Article in the Exhibition Catalogue GOLEM

Christopher Lyon

Charles Simonds’s Birth, 1970, a ritual enacted by the artist at a claypit in New Jersey, is documented both by a series of ten color photographs, resembling a film-still sequence, and by a brief film. The photos offer a closer view, but the film, made on an overcast day, is more dramatic: one sees Simonds’s body emerging as if from the birth canal at the terminus of what might appear as an immense vaginal opening. As his body becomes visible and he begins to push against the earth to rise up, the sun miraculously appears, bathing the scene in golden light.

Two subsequent rituals, performed by Simonds, Landscape-->Body-->Dwelling, 1970, and Body-->Earth, 1971, were reprised, and recorded by Rudy Burckhardt as 16mm color films, in 1973 and 1974, respectively.

Though they were photographically documented, these were not performances, but experiences created by the artist for himself. His aim, he has explained, was to “give me the experience of what I’m believing or thinking […]. It’s like an enactment of what I feel […] that gives it back to me in a very visceral way.”1

This existential dimension of the work is given resonance by powerful psychological associations. He is both declaring independence from family ties and also embracing a status as “homeless”; the emotional drive underlying his work from this point on will be, as he puts it, “making home”—for the Little People but also himself. Thus the existential and the psychological converge on a singe point: “home,” given form as “dwellings.”

Viewers of the films are engaged not only by the intimate experiential aspect of the works but by deeply rooted archetypal associations; the “soft, wet, pink, sticky clay,” as Simonds describes it, is the malleable material from which God or the gods made man in Sumerian, Jewish, Greek, and Muslim mythology, and from which Rabbi Lowe made the Golem.
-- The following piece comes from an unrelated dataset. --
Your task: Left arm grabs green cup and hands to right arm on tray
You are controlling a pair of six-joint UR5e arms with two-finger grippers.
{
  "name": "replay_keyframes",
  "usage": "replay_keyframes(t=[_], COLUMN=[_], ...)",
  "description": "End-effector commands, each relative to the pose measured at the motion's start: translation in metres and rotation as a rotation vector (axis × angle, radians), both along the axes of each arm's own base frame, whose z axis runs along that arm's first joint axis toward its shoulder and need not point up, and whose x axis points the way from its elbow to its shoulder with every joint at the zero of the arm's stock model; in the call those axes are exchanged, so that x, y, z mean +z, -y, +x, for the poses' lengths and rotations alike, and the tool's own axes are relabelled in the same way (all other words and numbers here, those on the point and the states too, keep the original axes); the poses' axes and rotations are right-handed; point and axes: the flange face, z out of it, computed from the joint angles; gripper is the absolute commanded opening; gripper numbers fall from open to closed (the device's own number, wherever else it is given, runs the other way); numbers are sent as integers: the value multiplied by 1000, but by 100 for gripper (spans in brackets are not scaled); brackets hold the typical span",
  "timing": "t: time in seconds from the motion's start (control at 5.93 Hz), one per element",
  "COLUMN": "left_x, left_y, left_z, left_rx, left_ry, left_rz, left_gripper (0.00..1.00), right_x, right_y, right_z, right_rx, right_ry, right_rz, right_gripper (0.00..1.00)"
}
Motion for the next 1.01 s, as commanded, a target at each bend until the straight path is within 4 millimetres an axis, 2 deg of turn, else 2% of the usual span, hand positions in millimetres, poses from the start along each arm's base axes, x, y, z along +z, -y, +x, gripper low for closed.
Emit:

As the titles of these works, with their arrows pointing both forward and back, might suggest, Simonds’s art is cyclical and reflexive. Having undergone a ritual rebirth, the artist in turn becomes the earth upon which the Little People’s dwellings begin to appear. In the brief Body-->Earth, 1974, we are shown a primeval landscape, whose scale we cannot easily comprehend, followed by close-ups where clay-covered body and viscous earth are scarcely distinguishable. But it is Burckhardt’s 16-minute Landscape-->Body-->Dwelling, 1973, that most effectively dramatizes the artist as god, creating a world both from himself and outside himself, as the Kabbalists so radically supposed God Himself to have done.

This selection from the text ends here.